- WHAT TO WORK ON: Find every line in the records below that contains the word "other", and copy each such line.

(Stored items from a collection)
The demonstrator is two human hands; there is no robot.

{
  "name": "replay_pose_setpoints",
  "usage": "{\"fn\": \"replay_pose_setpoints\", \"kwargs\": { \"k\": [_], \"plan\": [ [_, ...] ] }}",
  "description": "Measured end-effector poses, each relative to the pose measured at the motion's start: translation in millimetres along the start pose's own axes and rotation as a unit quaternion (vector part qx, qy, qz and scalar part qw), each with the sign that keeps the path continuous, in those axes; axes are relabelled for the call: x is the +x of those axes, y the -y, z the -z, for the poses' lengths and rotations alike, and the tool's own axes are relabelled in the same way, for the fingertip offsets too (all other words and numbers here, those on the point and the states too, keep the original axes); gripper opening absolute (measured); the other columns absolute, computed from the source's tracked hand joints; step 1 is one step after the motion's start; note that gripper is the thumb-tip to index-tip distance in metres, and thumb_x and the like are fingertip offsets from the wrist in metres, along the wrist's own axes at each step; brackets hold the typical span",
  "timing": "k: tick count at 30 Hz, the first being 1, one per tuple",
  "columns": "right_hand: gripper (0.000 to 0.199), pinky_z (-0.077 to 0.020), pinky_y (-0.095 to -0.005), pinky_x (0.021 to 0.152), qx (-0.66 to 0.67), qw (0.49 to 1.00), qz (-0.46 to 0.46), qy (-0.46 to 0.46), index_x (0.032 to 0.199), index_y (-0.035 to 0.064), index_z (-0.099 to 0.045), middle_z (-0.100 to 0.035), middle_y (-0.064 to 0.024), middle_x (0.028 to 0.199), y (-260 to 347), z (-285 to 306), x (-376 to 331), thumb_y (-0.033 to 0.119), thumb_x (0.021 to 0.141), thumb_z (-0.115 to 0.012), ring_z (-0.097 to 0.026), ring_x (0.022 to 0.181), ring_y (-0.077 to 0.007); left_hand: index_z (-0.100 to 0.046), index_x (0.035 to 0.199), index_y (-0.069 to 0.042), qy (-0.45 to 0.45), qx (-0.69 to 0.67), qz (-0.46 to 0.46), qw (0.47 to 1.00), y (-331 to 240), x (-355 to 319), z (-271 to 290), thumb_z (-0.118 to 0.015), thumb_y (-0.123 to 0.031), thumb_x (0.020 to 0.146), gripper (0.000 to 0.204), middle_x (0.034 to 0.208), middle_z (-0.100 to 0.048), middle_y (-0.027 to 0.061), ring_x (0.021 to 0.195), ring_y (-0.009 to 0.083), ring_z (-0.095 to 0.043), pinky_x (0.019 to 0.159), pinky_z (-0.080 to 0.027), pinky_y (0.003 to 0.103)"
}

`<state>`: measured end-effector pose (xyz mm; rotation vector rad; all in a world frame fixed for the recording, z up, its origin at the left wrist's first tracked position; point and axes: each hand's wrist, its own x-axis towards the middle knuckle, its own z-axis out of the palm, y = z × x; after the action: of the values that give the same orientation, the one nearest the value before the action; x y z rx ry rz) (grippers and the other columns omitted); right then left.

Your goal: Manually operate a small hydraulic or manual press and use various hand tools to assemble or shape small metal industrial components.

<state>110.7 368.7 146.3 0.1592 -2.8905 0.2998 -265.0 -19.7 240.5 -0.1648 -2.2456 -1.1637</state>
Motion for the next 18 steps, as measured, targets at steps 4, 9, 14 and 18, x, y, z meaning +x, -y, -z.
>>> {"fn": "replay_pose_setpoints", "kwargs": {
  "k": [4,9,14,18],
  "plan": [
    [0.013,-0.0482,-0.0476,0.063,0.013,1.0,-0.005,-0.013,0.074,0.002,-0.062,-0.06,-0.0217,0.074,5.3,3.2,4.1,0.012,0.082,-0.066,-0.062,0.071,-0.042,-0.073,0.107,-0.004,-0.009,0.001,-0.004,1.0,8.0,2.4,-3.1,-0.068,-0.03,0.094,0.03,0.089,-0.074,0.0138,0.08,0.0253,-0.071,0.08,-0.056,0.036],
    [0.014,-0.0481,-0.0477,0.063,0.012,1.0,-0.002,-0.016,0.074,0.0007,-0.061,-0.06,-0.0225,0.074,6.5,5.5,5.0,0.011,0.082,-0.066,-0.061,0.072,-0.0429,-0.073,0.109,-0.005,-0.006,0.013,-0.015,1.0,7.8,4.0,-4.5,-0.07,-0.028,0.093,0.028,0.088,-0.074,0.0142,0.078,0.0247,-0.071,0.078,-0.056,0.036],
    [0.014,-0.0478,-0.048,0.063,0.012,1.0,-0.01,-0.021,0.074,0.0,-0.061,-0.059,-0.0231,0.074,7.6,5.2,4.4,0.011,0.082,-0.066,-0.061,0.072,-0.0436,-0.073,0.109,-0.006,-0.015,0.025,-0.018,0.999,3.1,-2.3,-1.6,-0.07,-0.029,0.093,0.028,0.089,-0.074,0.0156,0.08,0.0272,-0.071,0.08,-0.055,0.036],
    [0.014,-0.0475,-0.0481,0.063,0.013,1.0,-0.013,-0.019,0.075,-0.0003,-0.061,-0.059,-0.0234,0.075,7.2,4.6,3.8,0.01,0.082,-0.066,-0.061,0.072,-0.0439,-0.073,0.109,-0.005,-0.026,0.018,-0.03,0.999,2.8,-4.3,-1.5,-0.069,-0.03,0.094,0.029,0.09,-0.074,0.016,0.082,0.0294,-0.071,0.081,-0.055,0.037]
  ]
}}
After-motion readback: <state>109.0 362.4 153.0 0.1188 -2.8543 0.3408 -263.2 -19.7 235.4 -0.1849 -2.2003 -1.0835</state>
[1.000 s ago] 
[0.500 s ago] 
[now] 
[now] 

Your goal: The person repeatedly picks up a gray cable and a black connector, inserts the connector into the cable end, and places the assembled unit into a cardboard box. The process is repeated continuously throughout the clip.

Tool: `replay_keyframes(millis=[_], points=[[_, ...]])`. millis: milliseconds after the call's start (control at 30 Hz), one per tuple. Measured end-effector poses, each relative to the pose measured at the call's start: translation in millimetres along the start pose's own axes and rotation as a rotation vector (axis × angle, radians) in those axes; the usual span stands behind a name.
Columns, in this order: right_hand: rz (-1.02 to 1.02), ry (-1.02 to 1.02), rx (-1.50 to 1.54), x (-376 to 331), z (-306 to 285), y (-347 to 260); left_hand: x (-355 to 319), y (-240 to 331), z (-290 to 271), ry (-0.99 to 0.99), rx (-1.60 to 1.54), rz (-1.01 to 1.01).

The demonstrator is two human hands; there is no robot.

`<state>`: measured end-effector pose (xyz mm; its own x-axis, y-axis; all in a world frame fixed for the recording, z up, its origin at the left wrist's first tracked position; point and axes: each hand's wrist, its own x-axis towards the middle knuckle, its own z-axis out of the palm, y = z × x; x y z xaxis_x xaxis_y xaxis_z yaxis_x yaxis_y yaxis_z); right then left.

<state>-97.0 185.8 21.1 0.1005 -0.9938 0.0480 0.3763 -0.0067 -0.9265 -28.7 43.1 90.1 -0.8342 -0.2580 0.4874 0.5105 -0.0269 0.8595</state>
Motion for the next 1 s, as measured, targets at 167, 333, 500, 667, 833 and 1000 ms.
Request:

- COMPLETED TASK:
  "description": "Measured end-effector poses, each relative to the pose measured at the motion's start: translation in millimetres along the start pose's own axes and rotation as a unit quaternion (vector part qx, qy, qz and scalar part qw), each with the sign that keeps the path continuous, in those axes; axes are relabelled for the call: x is the +x of those axes, y the -y, z the -z, for the poses' lengths and rotations alike, and the tool's own axes are relabelled in the same way, for the fingertip offsets too (all other words and numbers here, those on the point and the states too, keep the original axes); gripper opening absolute (measured); the other columns absolute, computed from the source's tracked hand joints; step 1 is one step after the motion's start; note that gripper is the thumb-tip to index-tip distance in metres, and thumb_x and the like are fingertip offsets from the wrist in metres, along the wrist's own axes at each step; brackets hold the typical span",
`<state>`: measured end-effector pose (xyz mm; rotation vector rad; all in a world frame fixed for the recording, z up, its origin at the left wrist's first tracked position; point and axes: each hand's wrist, its own x-axis towards the middle knuckle, its own z-axis out of the palm, y = z × x; after the action: of the values that give the same orientation, the one nearest the value before the action; x y z rx ry rz) (grippers and the other columns omitted); right then left.

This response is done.